State action. The Fourteenth Amendment only applies when there has been action by the government, the court continued. This requires a deprivation of rights due to a person’s exercise of a right or privilege given by the state, or of a rule of conduct established by the state. It also requires that the person said to have caused the deprivation be a state actor.
The foreclosure could not be characterized as a state action, the court conceded. However, that was irrelevant. The state action was the legislature’s enactment of the opt-in scheme and imposition of that scheme on two persons, the HOA and Wells Fargo, who had no preexisting relationship.
The enactment of the state law "unconstitutionally degraded" Wells Fargo’s security interest in the condo, the court said. Had the law not been in place, the bank’s lien would have been fully secured while, with the law in place, its lien could be extinguished.

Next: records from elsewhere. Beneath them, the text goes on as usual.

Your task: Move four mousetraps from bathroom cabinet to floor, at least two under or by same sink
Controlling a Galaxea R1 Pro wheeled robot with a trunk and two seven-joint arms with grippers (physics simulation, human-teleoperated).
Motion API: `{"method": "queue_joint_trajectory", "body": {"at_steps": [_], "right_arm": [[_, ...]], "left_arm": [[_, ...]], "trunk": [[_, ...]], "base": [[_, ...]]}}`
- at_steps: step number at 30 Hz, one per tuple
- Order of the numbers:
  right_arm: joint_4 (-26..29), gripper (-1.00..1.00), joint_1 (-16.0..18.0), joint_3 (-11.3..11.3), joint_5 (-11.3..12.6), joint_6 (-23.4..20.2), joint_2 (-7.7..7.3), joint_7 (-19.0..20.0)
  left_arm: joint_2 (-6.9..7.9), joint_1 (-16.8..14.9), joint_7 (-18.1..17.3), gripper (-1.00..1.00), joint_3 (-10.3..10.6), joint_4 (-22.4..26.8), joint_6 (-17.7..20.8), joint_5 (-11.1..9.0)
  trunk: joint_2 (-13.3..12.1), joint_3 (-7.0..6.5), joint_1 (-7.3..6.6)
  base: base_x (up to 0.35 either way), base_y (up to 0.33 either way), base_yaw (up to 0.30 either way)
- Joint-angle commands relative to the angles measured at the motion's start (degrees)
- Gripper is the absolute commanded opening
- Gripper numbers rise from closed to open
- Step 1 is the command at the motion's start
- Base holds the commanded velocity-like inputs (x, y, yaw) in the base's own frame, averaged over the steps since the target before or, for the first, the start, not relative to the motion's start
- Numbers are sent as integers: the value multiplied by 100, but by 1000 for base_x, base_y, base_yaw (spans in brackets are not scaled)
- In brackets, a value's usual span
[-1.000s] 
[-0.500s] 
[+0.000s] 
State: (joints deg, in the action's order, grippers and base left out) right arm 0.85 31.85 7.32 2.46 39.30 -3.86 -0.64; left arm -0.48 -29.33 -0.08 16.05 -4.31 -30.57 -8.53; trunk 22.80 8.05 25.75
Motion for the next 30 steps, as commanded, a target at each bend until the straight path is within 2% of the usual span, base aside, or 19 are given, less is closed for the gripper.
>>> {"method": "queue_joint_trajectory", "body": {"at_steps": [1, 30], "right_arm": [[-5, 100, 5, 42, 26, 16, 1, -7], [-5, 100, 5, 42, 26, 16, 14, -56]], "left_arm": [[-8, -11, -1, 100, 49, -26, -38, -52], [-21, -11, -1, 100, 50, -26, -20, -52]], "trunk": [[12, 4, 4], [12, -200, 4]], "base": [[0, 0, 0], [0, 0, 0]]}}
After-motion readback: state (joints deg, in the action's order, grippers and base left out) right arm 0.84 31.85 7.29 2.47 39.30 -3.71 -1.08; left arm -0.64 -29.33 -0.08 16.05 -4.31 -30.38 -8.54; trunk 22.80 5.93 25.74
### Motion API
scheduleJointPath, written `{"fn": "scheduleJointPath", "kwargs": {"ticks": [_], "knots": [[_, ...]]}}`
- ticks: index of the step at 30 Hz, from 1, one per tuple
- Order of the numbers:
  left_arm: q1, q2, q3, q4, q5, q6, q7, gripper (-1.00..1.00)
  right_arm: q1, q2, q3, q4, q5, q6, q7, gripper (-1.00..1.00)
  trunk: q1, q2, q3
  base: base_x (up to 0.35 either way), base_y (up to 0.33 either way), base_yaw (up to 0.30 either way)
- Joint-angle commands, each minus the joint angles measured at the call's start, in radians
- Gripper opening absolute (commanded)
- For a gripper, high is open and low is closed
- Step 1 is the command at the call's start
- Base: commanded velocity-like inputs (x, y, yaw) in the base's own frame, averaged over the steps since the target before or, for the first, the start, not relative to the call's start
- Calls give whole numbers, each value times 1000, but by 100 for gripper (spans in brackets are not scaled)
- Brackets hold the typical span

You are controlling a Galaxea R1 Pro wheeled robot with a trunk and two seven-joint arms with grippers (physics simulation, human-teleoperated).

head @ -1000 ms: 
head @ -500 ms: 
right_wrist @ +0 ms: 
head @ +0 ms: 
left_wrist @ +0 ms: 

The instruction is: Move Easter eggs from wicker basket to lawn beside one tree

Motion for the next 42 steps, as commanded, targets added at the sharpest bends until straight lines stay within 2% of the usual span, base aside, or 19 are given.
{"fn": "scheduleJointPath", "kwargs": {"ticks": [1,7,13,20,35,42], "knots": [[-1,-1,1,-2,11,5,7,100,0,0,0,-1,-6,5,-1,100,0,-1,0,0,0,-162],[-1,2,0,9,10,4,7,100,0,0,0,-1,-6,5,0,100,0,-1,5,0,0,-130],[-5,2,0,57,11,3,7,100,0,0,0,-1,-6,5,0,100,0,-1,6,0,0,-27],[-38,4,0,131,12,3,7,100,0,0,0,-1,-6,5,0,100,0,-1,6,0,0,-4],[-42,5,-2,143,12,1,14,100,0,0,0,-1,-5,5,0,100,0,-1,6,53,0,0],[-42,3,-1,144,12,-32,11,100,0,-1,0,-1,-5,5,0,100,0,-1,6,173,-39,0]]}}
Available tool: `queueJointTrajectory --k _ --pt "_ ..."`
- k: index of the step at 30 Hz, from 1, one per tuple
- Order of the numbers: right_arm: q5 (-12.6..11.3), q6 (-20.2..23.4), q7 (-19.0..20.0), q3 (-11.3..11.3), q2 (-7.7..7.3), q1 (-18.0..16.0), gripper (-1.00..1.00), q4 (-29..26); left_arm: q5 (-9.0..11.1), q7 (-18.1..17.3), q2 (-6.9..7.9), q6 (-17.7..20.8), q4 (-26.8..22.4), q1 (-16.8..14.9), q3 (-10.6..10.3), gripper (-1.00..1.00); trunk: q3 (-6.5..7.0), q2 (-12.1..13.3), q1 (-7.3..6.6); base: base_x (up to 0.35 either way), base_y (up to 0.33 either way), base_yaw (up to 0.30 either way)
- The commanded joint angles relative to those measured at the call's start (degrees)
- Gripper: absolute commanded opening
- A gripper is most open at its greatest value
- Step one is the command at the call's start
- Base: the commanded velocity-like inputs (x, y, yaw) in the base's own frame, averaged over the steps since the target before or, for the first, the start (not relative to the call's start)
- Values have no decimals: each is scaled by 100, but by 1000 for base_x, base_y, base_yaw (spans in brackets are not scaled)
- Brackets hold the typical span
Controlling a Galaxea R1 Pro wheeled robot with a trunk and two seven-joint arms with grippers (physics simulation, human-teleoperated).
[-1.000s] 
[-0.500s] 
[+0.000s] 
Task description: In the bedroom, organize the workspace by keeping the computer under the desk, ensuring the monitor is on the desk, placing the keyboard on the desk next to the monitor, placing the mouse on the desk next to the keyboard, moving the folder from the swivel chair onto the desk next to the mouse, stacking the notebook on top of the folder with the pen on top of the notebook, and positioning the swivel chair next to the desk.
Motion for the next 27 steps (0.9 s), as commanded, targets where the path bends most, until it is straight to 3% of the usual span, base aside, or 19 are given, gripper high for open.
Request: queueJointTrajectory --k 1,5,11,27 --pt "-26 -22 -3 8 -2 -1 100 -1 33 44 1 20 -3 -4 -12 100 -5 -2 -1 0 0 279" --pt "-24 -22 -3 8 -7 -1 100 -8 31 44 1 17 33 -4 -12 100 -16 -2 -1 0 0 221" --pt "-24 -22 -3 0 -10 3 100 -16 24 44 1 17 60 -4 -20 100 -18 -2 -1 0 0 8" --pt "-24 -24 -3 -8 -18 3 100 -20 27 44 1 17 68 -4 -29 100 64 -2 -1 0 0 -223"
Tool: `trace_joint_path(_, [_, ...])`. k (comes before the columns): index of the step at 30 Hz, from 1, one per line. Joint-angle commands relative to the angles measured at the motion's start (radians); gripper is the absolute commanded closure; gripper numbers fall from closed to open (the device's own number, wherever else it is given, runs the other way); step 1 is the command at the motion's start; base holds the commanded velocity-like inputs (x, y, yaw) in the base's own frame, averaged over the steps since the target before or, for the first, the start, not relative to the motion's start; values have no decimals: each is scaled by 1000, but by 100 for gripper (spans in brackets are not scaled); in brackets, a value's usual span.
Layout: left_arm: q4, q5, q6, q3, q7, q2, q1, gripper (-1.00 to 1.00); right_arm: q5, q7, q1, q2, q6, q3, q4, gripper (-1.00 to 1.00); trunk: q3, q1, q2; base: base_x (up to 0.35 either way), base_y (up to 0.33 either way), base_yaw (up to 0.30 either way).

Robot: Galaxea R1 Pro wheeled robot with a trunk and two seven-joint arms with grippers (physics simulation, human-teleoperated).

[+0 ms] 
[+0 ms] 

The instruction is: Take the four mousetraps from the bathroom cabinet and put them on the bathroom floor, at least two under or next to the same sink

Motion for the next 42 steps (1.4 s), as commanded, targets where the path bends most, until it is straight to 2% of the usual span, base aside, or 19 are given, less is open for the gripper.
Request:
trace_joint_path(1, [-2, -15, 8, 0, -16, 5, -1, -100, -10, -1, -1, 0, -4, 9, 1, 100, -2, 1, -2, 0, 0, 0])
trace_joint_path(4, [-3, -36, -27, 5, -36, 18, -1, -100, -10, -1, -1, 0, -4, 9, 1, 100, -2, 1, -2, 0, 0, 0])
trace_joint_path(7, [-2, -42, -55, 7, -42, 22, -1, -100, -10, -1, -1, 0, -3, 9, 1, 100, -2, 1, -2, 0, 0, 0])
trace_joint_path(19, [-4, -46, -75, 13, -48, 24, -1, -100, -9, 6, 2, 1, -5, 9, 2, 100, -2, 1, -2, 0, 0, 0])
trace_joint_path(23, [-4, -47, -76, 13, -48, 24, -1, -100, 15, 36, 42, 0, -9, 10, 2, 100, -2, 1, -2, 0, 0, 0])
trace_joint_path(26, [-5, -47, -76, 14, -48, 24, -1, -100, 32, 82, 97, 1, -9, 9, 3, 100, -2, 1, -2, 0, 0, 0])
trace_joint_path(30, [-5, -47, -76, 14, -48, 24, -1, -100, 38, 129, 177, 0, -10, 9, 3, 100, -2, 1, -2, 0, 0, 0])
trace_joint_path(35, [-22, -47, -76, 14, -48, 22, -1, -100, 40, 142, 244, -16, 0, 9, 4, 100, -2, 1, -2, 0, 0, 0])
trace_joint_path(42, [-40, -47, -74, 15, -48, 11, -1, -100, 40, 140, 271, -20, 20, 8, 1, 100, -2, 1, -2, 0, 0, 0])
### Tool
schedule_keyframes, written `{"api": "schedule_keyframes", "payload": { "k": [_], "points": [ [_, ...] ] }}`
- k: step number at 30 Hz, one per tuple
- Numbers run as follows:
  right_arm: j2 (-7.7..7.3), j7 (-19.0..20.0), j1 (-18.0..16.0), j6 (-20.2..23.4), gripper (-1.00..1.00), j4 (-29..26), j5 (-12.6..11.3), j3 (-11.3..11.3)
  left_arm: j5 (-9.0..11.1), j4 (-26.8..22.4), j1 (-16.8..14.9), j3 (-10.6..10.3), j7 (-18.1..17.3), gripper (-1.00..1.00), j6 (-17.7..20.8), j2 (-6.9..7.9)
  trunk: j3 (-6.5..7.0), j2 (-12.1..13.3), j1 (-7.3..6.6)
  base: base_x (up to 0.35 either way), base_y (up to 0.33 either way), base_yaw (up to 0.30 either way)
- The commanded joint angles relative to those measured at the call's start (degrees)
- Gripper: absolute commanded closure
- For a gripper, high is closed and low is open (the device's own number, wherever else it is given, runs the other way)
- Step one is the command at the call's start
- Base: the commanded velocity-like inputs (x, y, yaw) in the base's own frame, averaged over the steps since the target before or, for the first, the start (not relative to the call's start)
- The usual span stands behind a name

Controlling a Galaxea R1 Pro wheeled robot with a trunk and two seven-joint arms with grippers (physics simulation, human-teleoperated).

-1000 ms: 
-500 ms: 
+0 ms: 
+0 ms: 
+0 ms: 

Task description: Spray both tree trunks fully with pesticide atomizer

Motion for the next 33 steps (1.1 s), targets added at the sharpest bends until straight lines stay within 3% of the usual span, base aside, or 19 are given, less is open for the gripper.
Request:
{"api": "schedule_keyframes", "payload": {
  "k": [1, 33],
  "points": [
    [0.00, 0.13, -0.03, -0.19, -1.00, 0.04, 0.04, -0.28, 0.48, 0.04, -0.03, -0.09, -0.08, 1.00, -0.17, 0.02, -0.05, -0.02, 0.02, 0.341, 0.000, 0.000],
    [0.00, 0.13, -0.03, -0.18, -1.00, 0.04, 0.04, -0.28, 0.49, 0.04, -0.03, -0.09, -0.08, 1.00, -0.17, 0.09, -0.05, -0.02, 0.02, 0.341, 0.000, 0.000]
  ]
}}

The absence of a prior relationship between the HOA and Wells Fargo meant the HOA was not permissibly exercising a contractual right, the court also explained. Rather, the HOA was exercising a right granted to it by state law.
Dissenting opinion. A dissenter rejected the entirety of the majority opinion. According to the dissenter:
- The state law could not have "degraded" Wells Fargo’s security interest when the law was enacted 15 years before Wells Fargo acquired the loan.
- There was no state action because no government actor was involved in the foreclosure process.
- The notice requirement should be borrowed, and this would require an HOA to give a mortgage creditor prior notice of foreclosures and cure the opt-in defect.
Amendment. An amendment enacted by the Nevada legislature now requires that mortgage creditors be notified before foreclosures.
The case is No. 15-15233.
Attorneys: Michael F. Bohn (Law Offices of Michael F. Bohn, Esq., Ltd.) for Bourne Valley Court Trust. Andrew M. Jacobs (Snell & Wilmer L.L.P.) for Wells Fargo Bank, N.A.
Companies: Bourne Valley Court Trust; Wells Fargo Bank, N.A.